**Directions for this task**
Tally up the lines below that include the word "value". Answer with the number alone.

**Information provided**
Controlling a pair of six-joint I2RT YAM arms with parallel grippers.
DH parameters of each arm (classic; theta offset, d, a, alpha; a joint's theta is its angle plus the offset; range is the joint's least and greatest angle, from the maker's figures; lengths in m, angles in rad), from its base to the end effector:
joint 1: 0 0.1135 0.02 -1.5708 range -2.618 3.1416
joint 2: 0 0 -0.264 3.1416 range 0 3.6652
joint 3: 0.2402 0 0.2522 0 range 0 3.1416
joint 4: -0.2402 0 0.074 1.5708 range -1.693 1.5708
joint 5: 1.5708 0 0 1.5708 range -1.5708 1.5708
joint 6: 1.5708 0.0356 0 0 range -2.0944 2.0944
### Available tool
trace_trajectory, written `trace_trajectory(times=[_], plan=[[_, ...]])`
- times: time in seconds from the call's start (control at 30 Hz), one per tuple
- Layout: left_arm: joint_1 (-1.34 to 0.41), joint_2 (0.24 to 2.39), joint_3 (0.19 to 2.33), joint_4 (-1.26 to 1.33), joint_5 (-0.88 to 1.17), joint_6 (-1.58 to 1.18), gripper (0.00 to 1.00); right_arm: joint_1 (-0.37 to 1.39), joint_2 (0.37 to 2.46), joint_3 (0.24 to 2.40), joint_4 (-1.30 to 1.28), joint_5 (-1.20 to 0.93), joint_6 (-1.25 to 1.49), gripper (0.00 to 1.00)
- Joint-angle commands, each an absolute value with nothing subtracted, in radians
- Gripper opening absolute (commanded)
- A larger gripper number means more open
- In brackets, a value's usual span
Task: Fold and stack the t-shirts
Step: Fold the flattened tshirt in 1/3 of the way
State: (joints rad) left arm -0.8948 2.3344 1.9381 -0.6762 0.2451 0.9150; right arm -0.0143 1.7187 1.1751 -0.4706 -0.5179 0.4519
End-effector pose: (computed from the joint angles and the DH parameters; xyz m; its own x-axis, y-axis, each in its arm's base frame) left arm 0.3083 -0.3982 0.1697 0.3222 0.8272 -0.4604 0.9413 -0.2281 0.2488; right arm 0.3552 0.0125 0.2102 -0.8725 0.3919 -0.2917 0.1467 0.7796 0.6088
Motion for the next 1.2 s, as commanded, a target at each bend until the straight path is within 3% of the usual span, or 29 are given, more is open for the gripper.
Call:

**Your solution**
2